Task details: Only the lines from the first line of the entries through the line with "In this exercise you will spot the light" belong in the answer, each restated word for word and without pictures.

· · · · · · ·

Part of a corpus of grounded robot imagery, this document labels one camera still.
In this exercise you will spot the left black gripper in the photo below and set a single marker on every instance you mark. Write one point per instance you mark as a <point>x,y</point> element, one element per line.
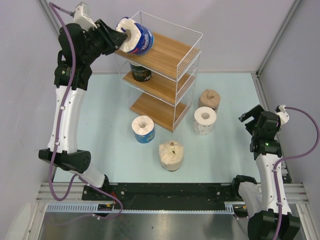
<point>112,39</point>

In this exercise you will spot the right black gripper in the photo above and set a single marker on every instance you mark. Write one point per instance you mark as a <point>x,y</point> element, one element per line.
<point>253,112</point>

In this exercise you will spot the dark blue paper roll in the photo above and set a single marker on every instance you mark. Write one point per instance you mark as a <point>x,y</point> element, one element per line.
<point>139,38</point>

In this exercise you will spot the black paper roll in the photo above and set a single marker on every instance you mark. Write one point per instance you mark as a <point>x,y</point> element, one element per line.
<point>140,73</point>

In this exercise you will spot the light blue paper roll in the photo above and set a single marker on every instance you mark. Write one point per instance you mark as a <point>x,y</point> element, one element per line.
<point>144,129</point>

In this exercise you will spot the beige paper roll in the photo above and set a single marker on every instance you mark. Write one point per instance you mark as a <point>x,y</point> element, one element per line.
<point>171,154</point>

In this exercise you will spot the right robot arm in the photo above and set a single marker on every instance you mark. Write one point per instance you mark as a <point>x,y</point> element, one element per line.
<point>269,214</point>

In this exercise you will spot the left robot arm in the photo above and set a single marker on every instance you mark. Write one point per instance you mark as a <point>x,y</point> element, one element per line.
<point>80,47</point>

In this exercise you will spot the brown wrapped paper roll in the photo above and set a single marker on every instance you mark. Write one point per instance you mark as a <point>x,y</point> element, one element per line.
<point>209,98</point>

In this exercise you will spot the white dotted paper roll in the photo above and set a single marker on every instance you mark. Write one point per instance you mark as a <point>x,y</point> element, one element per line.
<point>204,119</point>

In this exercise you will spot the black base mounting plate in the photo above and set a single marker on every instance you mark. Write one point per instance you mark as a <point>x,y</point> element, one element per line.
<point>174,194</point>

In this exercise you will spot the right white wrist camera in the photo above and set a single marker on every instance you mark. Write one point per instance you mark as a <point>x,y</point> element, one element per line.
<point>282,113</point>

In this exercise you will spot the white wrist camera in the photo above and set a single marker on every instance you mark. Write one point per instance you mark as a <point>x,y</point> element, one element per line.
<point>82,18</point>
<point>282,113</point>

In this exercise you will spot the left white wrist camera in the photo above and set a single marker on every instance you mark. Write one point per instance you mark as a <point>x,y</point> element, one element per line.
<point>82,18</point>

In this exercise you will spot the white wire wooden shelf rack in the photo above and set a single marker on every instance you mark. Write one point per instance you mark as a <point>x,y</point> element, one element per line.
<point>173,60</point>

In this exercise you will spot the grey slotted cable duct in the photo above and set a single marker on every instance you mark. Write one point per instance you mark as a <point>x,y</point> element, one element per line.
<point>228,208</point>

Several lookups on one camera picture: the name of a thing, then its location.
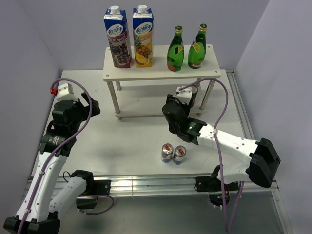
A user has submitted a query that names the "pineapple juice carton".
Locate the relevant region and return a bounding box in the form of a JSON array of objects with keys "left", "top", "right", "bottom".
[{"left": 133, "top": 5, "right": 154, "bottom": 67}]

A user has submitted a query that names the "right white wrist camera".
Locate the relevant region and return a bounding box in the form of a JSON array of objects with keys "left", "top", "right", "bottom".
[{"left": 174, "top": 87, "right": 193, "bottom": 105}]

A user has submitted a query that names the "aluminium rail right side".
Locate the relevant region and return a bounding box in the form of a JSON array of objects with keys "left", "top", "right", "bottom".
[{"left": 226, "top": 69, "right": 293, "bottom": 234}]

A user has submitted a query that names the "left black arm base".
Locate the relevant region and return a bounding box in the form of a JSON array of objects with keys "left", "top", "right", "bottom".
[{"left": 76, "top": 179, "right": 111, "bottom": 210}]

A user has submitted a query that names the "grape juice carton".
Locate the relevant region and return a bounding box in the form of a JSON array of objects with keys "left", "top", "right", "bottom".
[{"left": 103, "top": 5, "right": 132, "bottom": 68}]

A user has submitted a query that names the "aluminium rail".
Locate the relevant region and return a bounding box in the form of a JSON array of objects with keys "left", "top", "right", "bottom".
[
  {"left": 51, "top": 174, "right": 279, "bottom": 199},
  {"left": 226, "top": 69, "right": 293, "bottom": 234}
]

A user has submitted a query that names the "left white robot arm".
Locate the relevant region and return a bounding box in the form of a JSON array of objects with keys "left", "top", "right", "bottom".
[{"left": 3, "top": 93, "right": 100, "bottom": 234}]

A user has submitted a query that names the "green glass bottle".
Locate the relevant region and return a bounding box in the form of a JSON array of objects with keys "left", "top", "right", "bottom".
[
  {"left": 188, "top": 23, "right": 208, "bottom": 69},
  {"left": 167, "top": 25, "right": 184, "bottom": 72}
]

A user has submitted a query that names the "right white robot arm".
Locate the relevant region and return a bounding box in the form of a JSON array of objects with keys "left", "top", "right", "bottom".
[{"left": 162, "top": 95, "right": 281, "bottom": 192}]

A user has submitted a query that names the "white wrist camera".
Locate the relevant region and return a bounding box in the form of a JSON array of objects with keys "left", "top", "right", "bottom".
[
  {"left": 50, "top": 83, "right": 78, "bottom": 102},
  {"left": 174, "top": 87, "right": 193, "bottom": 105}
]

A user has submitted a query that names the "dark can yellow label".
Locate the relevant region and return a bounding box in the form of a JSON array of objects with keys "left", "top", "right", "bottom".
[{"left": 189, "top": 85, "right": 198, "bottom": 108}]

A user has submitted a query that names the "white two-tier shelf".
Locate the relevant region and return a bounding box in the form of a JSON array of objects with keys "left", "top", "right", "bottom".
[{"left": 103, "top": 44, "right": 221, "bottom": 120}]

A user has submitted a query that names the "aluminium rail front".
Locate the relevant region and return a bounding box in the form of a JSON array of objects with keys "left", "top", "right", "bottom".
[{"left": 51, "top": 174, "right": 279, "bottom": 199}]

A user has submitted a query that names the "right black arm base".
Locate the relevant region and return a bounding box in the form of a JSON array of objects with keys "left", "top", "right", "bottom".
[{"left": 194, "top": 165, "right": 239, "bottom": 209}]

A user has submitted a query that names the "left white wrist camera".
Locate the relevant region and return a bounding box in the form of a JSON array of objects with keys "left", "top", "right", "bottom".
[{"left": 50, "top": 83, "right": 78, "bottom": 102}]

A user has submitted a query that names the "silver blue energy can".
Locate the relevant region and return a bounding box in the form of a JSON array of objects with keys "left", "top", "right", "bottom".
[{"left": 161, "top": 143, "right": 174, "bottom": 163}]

· · · · · · ·

Problem solution:
Part of a corpus of grounded robot imagery, this document labels one camera still.
In this exercise you will spot the left black gripper in the photo below and set a single marker on every instance you mark. Write one point per instance you mark as a <point>x,y</point> element, one element per line.
<point>112,39</point>

In this exercise you will spot the right black gripper in the photo above and set a single marker on every instance you mark. Write one point per instance you mark as a <point>x,y</point> element, one element per line.
<point>253,112</point>

In this exercise you will spot the dark blue paper roll in the photo above and set a single marker on every instance you mark. Write one point per instance you mark as a <point>x,y</point> element, one element per line.
<point>139,38</point>

In this exercise you will spot the black paper roll in the photo above and set a single marker on every instance you mark. Write one point per instance you mark as a <point>x,y</point> element, one element per line.
<point>140,73</point>

In this exercise you will spot the light blue paper roll in the photo above and set a single marker on every instance you mark. Write one point per instance you mark as a <point>x,y</point> element, one element per line.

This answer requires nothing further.